È la vita comune che ognuno di noi è chiamato a vivere, quella che traspare dalle parole di questa preghiera alla Madre di Dio di San Basilio; è la ricerca di conforto ai tanti dubbi e dolori e paure che la nostra condizione di uomini non risparmia a nessuno, ma che comunque vengono stemperati, leniti, quasi medicati con le terapie messe in atto dalla fede. Si prega per sé ma anche per gli altri, si prega per i propri cari: «Le mani e le labbra elevo verso di te in preghiera». Si prega per avere ascolto: «Prega per me il Signore di tutto. Accetta la mia supplica e offrila a Dio in modo che abbia compassione»: sembra quasi che, consci della propria pochezza, si cerchi qualcuno che possa conoscere chi veramente conta, chi veramente può tutto, e possa mettere una buona parola e la Madre di Dio è vero che è una di noi ma è anche vicina a lui.
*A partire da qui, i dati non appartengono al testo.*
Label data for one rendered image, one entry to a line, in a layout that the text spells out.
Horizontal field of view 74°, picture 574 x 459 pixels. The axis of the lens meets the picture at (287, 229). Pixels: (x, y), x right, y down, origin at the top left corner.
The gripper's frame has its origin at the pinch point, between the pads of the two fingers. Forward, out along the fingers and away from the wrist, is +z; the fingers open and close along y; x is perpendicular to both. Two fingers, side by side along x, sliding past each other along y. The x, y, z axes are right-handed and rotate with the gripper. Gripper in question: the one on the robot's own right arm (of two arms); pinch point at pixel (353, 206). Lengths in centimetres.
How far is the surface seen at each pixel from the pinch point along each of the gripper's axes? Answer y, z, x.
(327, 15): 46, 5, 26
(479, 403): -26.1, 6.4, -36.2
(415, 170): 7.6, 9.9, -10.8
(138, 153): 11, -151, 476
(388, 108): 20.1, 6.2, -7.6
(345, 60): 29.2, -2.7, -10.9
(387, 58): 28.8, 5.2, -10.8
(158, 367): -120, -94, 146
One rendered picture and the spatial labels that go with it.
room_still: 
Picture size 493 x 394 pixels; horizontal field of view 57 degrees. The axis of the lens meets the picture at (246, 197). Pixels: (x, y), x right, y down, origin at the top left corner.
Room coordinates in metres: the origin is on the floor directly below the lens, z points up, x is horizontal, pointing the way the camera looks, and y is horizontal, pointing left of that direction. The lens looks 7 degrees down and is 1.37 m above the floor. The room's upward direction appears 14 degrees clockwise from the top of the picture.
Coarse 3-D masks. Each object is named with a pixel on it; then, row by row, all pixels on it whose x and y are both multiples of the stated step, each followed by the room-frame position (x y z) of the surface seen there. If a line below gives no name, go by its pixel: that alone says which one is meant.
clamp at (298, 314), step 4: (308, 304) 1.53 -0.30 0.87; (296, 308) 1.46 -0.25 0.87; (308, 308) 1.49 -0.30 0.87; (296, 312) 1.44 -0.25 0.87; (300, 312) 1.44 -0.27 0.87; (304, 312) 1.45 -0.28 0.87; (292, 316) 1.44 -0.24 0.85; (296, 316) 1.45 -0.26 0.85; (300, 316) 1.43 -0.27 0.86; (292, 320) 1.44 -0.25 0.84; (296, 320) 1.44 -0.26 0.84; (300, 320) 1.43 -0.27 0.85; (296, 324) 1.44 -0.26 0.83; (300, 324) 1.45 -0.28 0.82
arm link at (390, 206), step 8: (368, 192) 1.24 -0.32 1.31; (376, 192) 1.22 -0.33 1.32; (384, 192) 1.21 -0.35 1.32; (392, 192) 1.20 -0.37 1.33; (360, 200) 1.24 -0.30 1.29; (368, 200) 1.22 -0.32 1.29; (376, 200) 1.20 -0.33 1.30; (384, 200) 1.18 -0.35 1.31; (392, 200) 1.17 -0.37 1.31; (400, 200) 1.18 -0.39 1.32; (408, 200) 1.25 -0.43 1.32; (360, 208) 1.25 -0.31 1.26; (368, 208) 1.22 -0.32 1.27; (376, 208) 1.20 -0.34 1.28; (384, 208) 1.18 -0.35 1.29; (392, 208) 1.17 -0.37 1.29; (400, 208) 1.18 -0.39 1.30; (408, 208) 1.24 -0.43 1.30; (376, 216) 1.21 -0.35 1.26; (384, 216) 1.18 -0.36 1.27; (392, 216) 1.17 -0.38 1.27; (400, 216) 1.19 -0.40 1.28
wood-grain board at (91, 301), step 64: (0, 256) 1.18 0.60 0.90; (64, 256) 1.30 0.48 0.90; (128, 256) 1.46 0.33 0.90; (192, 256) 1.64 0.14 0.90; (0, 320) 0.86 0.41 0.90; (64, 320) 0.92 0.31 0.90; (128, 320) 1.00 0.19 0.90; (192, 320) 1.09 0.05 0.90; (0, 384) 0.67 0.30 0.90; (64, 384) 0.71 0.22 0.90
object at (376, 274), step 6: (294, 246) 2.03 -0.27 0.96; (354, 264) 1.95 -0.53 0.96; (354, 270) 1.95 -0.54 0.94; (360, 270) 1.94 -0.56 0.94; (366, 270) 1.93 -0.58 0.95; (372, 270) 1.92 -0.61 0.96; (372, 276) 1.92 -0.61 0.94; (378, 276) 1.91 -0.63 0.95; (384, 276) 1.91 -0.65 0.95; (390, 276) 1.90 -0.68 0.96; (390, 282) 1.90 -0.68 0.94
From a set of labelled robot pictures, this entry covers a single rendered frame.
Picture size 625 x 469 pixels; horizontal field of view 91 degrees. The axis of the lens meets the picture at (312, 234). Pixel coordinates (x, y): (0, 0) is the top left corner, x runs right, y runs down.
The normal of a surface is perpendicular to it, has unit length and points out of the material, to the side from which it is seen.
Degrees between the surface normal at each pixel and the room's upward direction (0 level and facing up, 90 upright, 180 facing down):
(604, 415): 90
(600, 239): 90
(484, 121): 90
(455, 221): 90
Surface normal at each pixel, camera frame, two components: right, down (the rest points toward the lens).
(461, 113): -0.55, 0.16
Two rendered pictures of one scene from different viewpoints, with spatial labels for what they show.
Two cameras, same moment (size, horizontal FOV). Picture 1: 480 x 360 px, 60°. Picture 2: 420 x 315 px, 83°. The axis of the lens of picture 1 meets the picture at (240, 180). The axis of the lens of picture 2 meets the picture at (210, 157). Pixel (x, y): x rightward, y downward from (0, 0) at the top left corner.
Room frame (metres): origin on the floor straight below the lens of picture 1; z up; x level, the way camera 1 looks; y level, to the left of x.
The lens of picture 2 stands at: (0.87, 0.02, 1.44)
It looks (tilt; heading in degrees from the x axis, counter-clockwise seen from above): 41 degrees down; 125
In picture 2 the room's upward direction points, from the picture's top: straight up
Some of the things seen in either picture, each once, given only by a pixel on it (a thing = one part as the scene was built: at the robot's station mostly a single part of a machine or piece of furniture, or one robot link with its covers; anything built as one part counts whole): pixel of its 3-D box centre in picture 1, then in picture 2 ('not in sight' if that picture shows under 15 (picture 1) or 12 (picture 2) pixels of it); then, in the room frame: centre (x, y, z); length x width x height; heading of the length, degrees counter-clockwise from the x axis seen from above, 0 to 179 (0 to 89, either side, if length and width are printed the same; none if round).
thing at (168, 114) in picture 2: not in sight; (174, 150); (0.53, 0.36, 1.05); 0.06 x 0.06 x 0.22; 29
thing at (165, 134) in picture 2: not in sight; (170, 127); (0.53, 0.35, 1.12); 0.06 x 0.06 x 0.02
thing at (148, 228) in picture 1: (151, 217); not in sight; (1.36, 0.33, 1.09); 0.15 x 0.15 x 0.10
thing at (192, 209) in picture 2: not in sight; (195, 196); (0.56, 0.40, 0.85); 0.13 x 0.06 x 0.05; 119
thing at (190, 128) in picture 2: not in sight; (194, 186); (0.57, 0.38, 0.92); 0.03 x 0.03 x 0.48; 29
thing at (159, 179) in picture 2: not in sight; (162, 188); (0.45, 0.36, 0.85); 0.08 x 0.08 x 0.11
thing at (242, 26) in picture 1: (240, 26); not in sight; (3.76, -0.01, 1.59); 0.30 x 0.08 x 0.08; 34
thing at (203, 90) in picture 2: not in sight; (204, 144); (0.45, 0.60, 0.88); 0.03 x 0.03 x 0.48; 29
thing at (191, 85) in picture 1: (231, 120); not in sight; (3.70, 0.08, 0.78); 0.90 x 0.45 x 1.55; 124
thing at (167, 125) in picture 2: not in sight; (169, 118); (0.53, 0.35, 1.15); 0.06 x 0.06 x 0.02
Si prega per le esigenze di oggi ma anche per la vita futura: «Salvaguardaci per trovare le gioie del cielo insieme con i Santi».
Le case, allora, le piccole povere izbe di campagna illuminate dalla fede diventano regge, come per incanto; la vita non fluiva ritmata solo dal calendario lunare delle pratiche agricole, ma anche da quelle tradizioni che, strettamente legate alle feste religiose, scandivano altrettanto bene e forse meglio tempi e momenti dell’avventura umana; i limitati cibi diventavano momenti di gioia da condividere, ma solo dopo la recita delle preghiere, molte delle quali rivolte alla Madonna, alla tutta-immacolata «perché possa allontanare la confusione del mondo».
Ho talora fatto caso (con dolore) alle notizie che a volte sono comparse circa le difficoltà che comporta il vivere nelle Valli e nelle comunità montane, lo scoraggiamento a proseguire su questa strada e il desiderio di spostarsi altrove: al di là di innegabili problematiche, ritengo che ciò possa essere — come tutto quanto crea o ricrea quella dimensione umana oggi forse troppo frequentemente andata perduta o volutamente perduta — il punto di forza su cui imperniare la costruzione o il ripristino di quei valori che le piccole realtà sono ancora in grado di assicurare per salvaguardare l’integrità e l’interezza dello sviluppo umano, senza le quali resta ben poco.
Anche sul piano religioso. Sono infatti sicuro che molti, leggendo quanto ha preceduto, saranno tornati con la memoria ad analoghe esperienze vissute direttamente o indirettamente attraverso i racconti dei più anziani. Altrove è più difficile che ciò possa capitare. Forse, vorrei aggiungere, anche per l’assenza della cultura slava.